Supplied material ->
Segment Open

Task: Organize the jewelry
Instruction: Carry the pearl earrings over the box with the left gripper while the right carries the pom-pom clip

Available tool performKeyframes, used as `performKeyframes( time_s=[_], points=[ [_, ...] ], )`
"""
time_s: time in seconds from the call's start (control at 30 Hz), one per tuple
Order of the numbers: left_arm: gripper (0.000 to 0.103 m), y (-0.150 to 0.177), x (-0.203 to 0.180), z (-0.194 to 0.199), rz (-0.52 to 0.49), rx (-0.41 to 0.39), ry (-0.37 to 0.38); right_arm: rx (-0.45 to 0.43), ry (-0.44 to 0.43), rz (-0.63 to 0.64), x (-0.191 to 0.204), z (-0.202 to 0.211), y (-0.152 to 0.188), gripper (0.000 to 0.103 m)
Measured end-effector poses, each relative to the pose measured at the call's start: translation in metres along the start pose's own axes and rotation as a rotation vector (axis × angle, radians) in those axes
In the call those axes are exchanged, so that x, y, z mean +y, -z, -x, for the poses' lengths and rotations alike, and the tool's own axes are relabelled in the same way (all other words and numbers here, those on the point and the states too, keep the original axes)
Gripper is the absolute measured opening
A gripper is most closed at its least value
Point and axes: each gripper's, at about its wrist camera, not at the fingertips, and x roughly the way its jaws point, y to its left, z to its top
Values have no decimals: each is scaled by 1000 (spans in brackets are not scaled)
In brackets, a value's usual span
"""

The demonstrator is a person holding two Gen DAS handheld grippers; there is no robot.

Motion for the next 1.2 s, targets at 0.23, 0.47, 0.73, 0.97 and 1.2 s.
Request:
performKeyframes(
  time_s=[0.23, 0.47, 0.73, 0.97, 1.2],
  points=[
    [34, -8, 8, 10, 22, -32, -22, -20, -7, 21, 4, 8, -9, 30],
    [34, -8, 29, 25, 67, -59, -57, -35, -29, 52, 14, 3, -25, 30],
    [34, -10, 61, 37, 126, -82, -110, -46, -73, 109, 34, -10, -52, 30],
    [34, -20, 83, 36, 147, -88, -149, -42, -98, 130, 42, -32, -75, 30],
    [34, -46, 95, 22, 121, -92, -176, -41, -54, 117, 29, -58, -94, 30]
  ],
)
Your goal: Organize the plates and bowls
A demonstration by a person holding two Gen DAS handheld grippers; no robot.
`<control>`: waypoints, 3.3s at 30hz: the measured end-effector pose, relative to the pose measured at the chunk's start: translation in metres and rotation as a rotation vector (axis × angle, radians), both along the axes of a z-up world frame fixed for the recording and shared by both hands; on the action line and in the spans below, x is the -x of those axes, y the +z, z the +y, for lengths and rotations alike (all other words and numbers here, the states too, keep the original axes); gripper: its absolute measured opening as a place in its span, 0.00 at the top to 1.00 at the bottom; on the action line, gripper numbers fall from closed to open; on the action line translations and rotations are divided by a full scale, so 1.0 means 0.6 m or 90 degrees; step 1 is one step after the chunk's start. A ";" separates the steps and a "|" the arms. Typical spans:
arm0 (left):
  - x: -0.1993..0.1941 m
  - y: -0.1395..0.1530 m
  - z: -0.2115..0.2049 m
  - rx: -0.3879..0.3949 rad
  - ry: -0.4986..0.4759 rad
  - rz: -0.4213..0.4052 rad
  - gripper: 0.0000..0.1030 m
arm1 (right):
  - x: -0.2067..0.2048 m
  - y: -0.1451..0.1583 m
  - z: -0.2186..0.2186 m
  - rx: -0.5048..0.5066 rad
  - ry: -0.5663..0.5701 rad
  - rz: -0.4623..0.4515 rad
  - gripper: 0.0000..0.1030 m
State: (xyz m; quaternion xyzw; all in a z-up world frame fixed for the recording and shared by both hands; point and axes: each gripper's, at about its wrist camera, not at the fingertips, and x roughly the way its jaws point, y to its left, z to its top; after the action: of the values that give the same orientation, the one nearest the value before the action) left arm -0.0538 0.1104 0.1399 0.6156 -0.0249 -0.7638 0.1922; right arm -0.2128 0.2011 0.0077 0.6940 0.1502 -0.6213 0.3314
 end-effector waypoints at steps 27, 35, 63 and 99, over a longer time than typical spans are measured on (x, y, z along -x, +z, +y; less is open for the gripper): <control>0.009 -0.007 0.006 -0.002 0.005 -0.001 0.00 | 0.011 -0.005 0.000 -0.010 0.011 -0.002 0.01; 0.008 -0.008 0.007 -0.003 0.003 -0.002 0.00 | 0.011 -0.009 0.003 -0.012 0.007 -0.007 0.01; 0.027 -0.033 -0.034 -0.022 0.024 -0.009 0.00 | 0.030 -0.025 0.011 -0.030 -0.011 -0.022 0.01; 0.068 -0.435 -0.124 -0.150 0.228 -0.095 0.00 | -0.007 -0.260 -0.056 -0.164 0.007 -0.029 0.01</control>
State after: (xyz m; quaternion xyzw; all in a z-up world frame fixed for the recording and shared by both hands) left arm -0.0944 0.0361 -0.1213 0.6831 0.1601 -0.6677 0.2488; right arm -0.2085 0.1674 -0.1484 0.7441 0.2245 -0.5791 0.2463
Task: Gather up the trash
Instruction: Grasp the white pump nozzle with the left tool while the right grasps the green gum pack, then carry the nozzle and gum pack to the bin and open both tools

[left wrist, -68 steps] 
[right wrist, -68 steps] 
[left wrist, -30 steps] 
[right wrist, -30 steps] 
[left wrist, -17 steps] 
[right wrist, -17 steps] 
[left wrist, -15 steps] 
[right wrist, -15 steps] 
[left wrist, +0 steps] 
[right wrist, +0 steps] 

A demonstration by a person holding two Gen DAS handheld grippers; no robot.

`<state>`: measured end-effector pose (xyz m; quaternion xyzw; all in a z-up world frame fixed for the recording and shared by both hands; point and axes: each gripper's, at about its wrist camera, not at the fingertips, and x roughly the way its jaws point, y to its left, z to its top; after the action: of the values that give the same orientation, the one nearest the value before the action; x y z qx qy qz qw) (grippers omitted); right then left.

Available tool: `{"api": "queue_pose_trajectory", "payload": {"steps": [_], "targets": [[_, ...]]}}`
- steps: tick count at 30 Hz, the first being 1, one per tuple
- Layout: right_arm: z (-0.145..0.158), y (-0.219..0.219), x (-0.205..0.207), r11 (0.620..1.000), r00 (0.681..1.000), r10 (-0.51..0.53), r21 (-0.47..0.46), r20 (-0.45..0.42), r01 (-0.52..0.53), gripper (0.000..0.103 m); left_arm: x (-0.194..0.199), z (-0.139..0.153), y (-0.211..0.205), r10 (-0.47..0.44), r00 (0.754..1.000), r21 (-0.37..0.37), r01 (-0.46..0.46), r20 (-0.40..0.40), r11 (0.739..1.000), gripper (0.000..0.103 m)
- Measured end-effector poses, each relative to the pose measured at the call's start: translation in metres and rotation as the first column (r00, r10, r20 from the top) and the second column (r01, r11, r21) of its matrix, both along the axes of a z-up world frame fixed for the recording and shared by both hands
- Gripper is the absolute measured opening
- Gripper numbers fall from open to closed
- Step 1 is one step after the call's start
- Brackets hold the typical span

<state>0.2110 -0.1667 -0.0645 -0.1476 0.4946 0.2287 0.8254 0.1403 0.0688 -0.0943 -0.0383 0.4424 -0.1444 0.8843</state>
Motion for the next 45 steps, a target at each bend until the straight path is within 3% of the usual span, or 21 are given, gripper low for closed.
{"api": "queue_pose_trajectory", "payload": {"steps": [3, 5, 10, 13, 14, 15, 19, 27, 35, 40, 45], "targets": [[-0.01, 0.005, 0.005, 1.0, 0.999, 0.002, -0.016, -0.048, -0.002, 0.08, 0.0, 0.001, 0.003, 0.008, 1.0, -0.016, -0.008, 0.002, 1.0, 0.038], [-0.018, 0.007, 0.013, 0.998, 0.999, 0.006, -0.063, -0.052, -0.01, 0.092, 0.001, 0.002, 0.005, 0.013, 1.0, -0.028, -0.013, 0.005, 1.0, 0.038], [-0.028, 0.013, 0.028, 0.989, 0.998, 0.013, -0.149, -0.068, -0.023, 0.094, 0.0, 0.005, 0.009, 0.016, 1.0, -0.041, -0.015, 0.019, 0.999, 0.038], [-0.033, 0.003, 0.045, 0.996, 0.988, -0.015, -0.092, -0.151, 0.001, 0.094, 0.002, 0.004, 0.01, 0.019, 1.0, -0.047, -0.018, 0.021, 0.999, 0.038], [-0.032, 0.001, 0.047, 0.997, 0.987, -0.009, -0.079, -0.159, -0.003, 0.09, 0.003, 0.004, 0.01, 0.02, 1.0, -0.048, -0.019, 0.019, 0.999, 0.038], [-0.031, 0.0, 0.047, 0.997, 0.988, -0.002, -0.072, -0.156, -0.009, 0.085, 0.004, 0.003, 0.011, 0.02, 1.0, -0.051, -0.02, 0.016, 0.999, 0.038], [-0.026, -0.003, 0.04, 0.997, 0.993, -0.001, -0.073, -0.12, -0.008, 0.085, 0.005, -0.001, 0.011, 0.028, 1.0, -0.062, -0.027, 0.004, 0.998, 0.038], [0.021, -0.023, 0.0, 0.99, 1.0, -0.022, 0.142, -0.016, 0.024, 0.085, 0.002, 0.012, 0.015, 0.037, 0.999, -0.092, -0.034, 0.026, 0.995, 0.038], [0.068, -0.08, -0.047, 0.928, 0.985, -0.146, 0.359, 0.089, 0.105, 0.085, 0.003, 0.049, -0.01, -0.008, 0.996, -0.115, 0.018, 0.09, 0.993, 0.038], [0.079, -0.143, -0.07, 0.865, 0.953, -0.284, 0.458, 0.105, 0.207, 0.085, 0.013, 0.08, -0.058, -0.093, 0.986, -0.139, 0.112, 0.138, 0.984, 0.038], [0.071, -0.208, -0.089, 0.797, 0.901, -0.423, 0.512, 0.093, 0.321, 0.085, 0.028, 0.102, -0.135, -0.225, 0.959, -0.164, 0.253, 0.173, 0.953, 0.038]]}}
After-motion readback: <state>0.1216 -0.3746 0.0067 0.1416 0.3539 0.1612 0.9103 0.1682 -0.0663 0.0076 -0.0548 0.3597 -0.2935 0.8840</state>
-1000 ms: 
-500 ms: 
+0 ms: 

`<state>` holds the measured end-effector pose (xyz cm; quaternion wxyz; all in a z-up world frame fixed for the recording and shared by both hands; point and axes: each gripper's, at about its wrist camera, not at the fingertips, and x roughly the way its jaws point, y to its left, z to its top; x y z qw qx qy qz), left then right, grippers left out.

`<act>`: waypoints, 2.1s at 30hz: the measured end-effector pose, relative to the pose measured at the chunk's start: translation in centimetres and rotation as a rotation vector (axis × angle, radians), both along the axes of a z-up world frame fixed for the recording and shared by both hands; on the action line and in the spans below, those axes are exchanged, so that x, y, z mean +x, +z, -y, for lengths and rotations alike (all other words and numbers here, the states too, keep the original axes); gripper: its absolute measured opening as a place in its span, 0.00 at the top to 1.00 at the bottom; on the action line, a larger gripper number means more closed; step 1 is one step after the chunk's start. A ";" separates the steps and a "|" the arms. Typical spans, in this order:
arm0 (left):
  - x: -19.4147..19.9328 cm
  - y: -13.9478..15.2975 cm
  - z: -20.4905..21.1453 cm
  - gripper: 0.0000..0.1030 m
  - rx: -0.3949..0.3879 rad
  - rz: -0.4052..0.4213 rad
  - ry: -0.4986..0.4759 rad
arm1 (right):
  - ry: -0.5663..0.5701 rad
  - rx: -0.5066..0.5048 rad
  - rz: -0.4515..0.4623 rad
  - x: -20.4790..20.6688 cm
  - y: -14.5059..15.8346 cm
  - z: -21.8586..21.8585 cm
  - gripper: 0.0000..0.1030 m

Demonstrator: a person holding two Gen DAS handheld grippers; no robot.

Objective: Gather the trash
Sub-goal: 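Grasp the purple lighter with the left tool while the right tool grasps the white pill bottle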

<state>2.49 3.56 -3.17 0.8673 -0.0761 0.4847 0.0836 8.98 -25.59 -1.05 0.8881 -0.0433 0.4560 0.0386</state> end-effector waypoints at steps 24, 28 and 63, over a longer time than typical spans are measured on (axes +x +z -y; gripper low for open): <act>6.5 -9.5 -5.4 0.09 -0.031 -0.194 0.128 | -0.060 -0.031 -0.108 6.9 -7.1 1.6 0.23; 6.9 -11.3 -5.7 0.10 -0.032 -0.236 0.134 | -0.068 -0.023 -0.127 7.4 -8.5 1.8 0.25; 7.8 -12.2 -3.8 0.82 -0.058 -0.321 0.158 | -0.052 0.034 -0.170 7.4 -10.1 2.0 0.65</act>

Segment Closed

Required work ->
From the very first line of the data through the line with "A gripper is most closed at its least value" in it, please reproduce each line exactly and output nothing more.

Finished exercise ->
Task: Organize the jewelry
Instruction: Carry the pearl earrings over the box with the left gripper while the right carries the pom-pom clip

Available tool performKeyframes, used as `performKeyframes( time_s=[_], points=[ [_, ...] ], )`
"""
time_s: time in seconds from the call's start (control at 30 Hz), one per tuple
Order of the numbers: left_arm: gripper (0.000 to 0.103 m), y (-0.150 to 0.177), x (-0.203 to 0.180), z (-0.194 to 0.199), rz (-0.52 to 0.49), rx (-0.41 to 0.39), ry (-0.37 to 0.38); right_arm: rx (-0.45 to 0.43), ry (-0.44 to 0.43), rz (-0.63 to 0.64), x (-0.191 to 0.204), z (-0.202 to 0.211), y (-0.152 to 0.188), gripper (0.000 to 0.103 m)
Measured end-effector poses, each relative to the pose measured at the call's start: translation in metres along the start pose's own axes and rotation as a rotation vector (axis × angle, radians) in those axes
In the call those axes are exchanged, so that x, y, z mean +y, -z, -x, for the poses' lengths and rotations alike, and the tool's own axes are relabelled in the same way (all other words and numbers here, those on the point and the states too, keep the original axes)
Gripper is the absolute measured opening
A gripper is most closed at its least value

This completes the answer.